**Exercise description**
Whichever lines of the entries hold the word "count" should be identified and copied.

**Given records**
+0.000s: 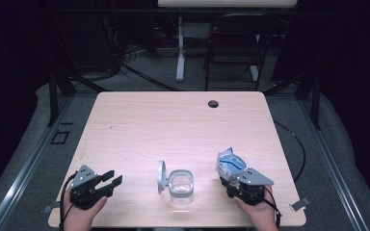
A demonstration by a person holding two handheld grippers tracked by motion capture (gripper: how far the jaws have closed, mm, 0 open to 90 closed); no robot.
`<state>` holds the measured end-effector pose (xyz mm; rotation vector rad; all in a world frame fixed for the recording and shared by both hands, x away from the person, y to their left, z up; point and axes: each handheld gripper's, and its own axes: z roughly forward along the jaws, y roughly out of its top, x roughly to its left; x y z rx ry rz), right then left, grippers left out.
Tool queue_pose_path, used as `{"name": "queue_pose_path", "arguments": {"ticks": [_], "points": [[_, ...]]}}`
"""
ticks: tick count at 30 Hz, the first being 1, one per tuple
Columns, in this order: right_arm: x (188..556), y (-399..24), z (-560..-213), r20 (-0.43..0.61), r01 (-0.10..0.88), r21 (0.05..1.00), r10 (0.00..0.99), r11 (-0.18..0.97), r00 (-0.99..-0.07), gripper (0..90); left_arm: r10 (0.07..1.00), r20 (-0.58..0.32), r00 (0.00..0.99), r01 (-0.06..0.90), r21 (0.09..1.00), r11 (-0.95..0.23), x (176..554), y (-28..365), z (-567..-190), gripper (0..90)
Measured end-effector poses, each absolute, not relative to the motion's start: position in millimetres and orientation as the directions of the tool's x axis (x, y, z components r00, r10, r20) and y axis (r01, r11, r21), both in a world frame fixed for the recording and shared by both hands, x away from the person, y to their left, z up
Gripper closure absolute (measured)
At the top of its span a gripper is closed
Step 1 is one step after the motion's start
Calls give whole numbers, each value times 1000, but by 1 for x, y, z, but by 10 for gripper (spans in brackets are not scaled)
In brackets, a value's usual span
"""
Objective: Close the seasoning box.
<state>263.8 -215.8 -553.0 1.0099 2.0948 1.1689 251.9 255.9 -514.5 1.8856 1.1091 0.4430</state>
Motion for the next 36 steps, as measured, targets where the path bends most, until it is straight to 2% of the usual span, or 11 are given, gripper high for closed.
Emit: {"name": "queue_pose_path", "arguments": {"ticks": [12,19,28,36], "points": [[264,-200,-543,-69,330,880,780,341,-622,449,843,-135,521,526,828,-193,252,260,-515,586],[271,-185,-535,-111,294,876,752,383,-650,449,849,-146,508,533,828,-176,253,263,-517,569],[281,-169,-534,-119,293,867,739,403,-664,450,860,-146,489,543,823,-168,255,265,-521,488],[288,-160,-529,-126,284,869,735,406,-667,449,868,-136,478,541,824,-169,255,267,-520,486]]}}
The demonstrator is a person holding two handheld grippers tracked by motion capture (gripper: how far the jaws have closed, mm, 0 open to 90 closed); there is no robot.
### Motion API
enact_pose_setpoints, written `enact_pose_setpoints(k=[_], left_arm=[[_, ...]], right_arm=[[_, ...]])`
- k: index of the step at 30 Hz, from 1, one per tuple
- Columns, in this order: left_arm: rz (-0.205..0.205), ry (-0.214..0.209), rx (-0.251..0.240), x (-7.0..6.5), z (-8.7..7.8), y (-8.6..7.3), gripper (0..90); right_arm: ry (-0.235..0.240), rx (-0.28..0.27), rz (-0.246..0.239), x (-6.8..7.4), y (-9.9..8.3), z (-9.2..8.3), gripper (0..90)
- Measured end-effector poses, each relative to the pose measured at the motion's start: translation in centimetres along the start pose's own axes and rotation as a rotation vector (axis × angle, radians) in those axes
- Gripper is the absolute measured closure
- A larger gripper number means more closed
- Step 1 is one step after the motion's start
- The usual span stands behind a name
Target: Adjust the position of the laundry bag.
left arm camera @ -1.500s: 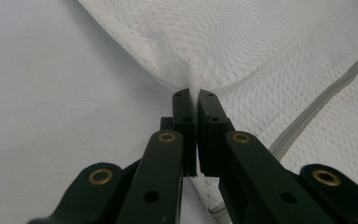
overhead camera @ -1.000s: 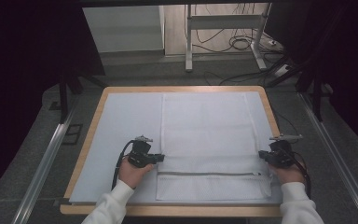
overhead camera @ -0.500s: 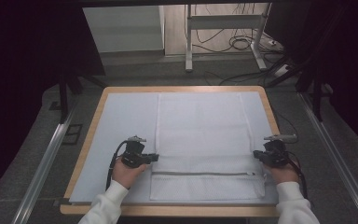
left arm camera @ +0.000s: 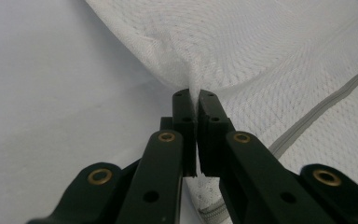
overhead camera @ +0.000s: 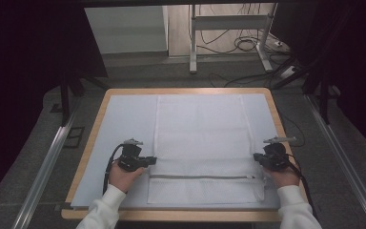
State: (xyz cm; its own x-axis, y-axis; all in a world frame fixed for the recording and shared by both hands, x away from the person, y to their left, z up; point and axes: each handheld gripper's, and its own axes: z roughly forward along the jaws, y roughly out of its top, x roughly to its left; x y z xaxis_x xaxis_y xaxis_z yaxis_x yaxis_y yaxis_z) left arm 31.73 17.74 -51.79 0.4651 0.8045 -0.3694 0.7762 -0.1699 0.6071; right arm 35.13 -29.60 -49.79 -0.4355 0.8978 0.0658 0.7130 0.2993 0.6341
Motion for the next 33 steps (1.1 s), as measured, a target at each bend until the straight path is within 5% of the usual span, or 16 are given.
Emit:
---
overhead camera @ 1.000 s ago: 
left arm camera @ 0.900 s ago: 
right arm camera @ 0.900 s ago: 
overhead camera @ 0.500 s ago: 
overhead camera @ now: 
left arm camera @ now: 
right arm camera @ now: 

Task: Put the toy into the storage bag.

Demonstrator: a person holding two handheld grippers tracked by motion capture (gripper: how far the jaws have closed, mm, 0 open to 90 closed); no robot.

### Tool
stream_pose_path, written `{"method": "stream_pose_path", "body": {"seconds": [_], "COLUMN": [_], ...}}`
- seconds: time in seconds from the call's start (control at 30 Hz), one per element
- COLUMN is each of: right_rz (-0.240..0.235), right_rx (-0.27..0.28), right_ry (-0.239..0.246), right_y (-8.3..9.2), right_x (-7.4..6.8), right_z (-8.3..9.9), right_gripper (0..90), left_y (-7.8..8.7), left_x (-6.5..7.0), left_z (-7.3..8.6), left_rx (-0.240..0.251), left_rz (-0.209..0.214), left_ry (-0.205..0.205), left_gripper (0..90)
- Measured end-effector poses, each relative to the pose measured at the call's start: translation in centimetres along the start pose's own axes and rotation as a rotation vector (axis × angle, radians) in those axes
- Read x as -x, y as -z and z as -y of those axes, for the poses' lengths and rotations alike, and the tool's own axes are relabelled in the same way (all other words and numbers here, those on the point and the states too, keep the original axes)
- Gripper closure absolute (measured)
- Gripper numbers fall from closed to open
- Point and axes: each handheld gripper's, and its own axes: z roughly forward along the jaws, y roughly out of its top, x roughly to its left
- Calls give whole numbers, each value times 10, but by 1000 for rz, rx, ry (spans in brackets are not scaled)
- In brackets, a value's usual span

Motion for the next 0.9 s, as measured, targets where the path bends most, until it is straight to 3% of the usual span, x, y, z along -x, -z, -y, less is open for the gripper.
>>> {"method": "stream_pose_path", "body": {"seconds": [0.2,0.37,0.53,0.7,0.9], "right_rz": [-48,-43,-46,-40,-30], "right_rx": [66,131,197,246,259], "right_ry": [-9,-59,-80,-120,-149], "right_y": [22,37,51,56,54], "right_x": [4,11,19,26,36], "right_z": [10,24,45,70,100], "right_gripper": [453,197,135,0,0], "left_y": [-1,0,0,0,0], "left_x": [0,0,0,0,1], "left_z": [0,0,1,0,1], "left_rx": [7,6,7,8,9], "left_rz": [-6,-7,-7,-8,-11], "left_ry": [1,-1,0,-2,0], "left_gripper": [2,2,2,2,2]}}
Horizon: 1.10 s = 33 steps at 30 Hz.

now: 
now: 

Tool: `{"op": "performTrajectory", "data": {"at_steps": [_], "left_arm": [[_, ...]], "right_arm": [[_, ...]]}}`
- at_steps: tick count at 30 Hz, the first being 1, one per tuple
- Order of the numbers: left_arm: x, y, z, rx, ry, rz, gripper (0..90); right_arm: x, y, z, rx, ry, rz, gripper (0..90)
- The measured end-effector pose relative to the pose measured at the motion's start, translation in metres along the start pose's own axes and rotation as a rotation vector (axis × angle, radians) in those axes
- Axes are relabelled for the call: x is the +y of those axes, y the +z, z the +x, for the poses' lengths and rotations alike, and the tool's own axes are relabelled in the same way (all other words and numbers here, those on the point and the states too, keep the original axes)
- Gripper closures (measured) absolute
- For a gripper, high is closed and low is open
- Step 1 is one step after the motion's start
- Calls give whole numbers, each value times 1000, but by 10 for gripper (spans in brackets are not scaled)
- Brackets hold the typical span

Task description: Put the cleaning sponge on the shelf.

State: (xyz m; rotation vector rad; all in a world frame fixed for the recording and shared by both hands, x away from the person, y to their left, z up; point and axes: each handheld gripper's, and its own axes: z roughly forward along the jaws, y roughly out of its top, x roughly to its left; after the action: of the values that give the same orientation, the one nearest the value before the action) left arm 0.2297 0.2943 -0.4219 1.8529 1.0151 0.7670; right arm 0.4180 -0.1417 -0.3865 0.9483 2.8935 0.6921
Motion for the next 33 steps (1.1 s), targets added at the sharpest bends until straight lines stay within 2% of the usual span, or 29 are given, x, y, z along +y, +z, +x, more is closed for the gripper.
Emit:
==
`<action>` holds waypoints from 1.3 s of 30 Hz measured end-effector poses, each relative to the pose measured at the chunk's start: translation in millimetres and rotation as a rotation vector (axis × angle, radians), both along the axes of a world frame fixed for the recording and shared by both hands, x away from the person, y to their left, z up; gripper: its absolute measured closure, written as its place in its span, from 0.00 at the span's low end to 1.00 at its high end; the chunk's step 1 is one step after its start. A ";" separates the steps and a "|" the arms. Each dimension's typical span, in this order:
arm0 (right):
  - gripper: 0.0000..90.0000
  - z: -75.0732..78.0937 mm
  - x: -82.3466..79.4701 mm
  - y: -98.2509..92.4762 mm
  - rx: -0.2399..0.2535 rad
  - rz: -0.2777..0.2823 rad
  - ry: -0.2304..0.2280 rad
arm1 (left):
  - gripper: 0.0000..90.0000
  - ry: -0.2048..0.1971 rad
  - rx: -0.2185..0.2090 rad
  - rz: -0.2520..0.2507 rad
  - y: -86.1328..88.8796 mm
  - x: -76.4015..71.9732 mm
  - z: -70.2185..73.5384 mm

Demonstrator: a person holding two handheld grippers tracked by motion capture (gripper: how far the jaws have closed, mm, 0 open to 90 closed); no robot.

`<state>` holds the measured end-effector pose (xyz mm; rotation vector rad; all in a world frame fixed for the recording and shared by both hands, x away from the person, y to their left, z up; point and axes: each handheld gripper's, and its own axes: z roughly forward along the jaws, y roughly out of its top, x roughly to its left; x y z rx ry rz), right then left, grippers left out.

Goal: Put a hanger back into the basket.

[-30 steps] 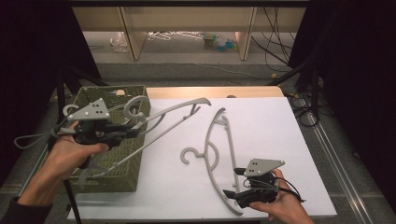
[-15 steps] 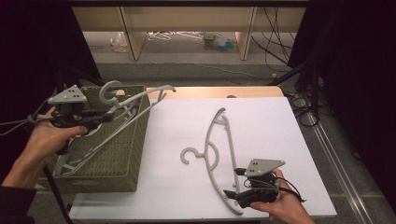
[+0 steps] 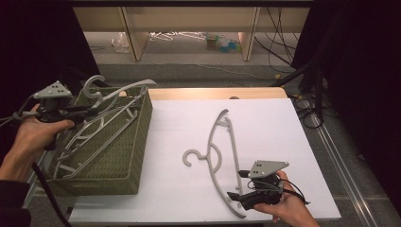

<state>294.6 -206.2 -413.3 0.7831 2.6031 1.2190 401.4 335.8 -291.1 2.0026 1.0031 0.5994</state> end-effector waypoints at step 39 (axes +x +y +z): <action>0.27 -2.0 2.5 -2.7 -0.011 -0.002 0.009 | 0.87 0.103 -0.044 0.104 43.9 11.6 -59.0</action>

**Answer to this task**
ticks: tick count at 30 Hz, the first being 1, one per tuple
- at_steps: tick count at 30 Hz, the first being 1, one per tuple

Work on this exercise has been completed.